### Task to complete
When you write out the listing below, keep each word exactly as it stands and drop the pictures.

### Recorded data
+++
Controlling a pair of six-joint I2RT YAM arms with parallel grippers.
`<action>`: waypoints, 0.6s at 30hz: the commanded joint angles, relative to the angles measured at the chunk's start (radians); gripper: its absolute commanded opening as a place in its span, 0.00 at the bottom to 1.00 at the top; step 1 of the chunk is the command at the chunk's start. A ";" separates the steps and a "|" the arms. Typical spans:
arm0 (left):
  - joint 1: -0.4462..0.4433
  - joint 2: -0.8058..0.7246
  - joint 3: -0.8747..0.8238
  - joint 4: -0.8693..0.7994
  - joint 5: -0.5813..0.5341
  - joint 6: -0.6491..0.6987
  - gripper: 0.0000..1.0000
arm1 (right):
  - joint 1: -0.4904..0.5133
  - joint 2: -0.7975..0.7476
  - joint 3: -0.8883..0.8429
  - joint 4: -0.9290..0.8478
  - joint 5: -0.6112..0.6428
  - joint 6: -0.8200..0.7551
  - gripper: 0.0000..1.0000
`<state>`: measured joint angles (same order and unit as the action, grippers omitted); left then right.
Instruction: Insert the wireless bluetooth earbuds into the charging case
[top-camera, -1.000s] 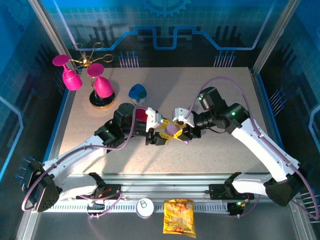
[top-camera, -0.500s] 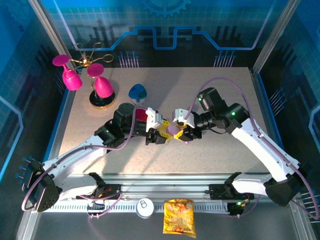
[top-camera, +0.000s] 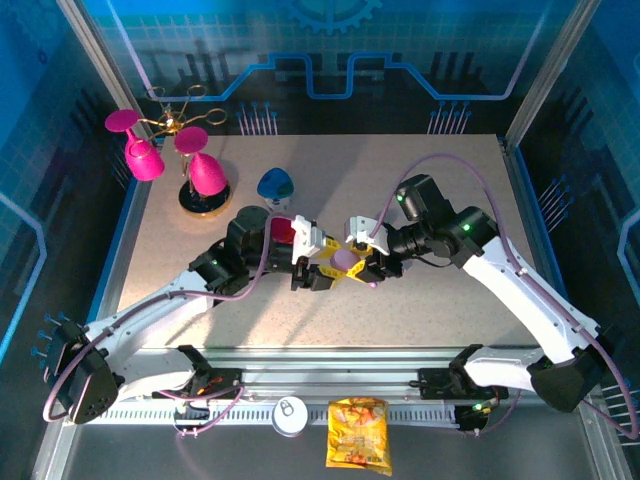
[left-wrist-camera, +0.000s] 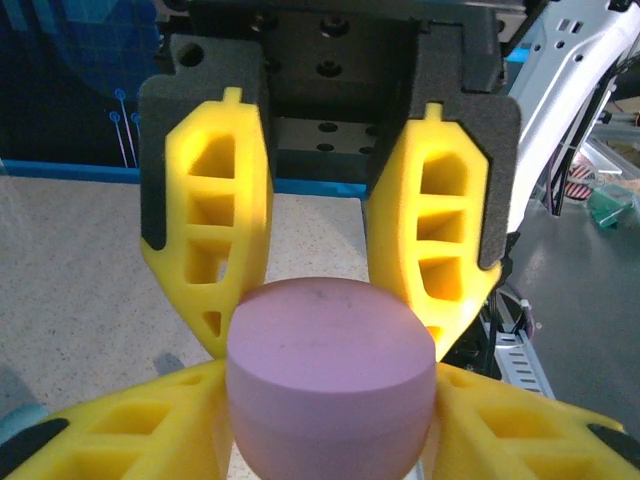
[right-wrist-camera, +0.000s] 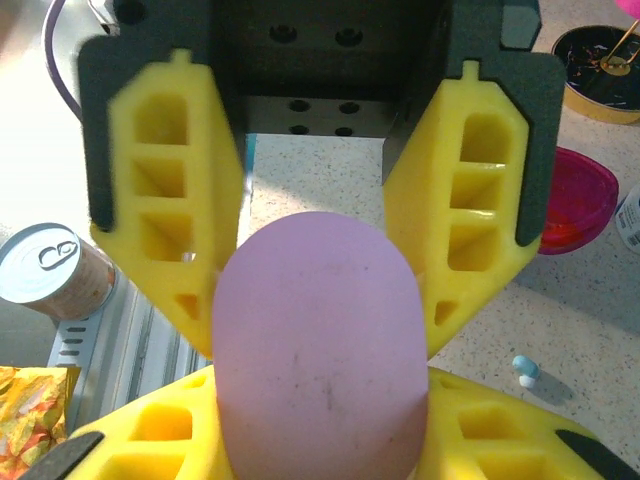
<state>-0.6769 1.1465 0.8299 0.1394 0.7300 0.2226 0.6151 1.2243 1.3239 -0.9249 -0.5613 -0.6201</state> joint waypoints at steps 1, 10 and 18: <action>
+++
### Output
Controlling a pair of six-joint I2RT YAM arms with parallel grippers.
`<action>`: waypoints, 0.6s at 30hz: the commanded joint angles, relative to the angles measured at the chunk's start (radians); gripper: its absolute commanded opening as a place in its span, 0.00 at the bottom to 1.00 at the top; step 1 of the chunk is the command at the chunk's start. A ";" separates the steps and a "|" the arms. Typical spans:
arm0 (left):
  - joint 1: -0.4462..0.4433
  - joint 2: -0.8058..0.7246
  - joint 3: -0.8747..0.8238
  - joint 4: -0.8693..0.7994
  - joint 5: -0.5813..0.5341
  - joint 6: -0.6491..0.6987
  - gripper: 0.0000..1.0000
arm1 (right):
  - joint 1: -0.4904..0.5133
  - joint 2: -0.7975..0.7476
  - joint 3: -0.8883..0.8429
  - joint 4: -0.9290..0.8478
  - joint 5: -0.6112..0.6428
  - joint 6: -0.8200..0.7551
  - gripper: 0.0000..1.0000
`<state>`: measured joint angles (same order and unit as the action, grippers omitted); left then right.
Instruction: Insert the wireless bluetooth earbuds into the charging case
[top-camera, -1.000s] 
[top-camera, -0.500s] 
[top-camera, +0.000s] 
[left-wrist-camera, +0.000s] 
[right-wrist-camera, +0.000s] 
<state>-0.6769 1.1465 0.8299 0.1394 0.7300 0.2226 0.6151 1.2243 1.3239 -0.9249 -0.5613 -0.6201</state> joint waypoints at steps 1, 10 and 18: <action>

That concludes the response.